Yes, the taxpayers are clearly obligated to maintain home values in Brevard County. Well, and to keep the Yellow Horde (whose earliest prediction in their “race” with us to the moon is several years after NASA’s plans) from becoming our space overlords.

Great PR

If this is true, that’s the ultimate product placement–for something that doesn’t yet exist. (Not implying that Mark isn’t right–just that I didn’t follow the link, because I didn’t want to see the spoilers.)

Europe Finally Waking Up?

Someone over there has been noticing the new space industry:

New commercial markets, among them space tourism, have a great potential to become major drivers in space technology development. This study aims at the assessment of the feasibility of European initiatives to address these new markets through the development of crewed space vehicles.

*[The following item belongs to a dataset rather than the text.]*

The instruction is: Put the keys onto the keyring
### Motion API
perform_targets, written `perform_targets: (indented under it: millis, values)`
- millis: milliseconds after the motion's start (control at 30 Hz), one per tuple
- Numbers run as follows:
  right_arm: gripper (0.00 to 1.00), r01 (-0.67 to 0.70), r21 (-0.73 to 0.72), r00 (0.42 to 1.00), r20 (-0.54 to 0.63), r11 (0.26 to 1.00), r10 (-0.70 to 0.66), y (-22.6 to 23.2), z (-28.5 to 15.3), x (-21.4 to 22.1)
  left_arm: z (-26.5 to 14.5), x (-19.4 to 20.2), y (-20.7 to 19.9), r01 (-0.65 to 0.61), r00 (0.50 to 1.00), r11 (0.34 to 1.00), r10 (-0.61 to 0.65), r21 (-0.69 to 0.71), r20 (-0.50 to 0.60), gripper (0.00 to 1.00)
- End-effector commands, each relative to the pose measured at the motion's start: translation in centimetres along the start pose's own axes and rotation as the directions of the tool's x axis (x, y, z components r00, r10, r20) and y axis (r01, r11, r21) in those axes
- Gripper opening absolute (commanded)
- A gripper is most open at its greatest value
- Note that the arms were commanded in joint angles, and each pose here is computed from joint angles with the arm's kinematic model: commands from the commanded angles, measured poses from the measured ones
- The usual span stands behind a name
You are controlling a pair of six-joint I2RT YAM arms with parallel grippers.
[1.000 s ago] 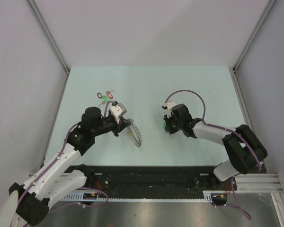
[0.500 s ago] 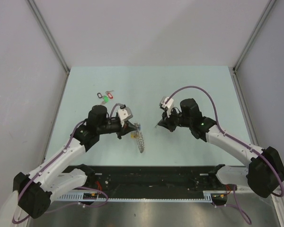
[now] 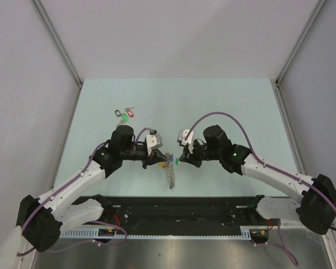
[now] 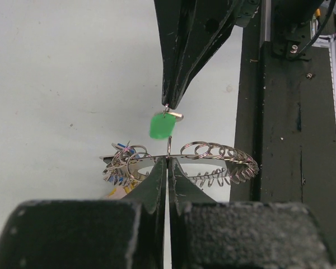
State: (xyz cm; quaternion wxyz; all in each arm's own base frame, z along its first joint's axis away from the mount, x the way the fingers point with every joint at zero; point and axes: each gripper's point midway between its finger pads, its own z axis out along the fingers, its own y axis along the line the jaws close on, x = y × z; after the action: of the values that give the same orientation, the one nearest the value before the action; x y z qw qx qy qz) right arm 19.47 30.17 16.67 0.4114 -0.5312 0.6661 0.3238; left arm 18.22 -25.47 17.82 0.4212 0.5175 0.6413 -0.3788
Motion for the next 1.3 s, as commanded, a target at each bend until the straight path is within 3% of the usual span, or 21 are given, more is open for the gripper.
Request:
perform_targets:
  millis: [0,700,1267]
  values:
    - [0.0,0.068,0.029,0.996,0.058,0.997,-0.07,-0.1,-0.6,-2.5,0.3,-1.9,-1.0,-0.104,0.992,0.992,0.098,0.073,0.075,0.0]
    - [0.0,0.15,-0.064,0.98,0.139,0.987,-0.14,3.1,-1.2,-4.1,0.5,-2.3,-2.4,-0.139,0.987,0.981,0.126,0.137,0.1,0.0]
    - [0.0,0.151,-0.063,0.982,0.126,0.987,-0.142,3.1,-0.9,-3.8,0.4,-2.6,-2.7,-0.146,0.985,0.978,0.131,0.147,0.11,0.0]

The more the merrier, but given Airbus’ problems and the general bureaucratic issues over there (even worse than NASA, if that can be believed), I’m not as encouraged as some might be. In addition, they’ve even more of a nanny-state mentality than we do here, and they’ll have trouble getting the kind of flexible regulatory environment with regard to passenger safety that we just won from the FAA. Not to mention the fact that they don’t have any natural flight test sites there–they’ll have to go to Africa, Asia or the Middle East to find sufficiently large unpopulated areas.

What’s The Problem?

Keith Cowing seems to think that Stephen Hawking is being inconsistent:

When asked about his thoughts on President Bush’s proposal to put a man on Mars within 10 years, Hawking simply replied: “Stupid.”

This, in the context of the recent story that Dr. Hawking thinks that we must colonize space for our long-term survival.

I don’t see what the problem is. It’s possible to both believe that we should colonize space, and that the current policy is a poor way to do so, for the expenditures being proposed. I can attest to this, because I do in fact believe that.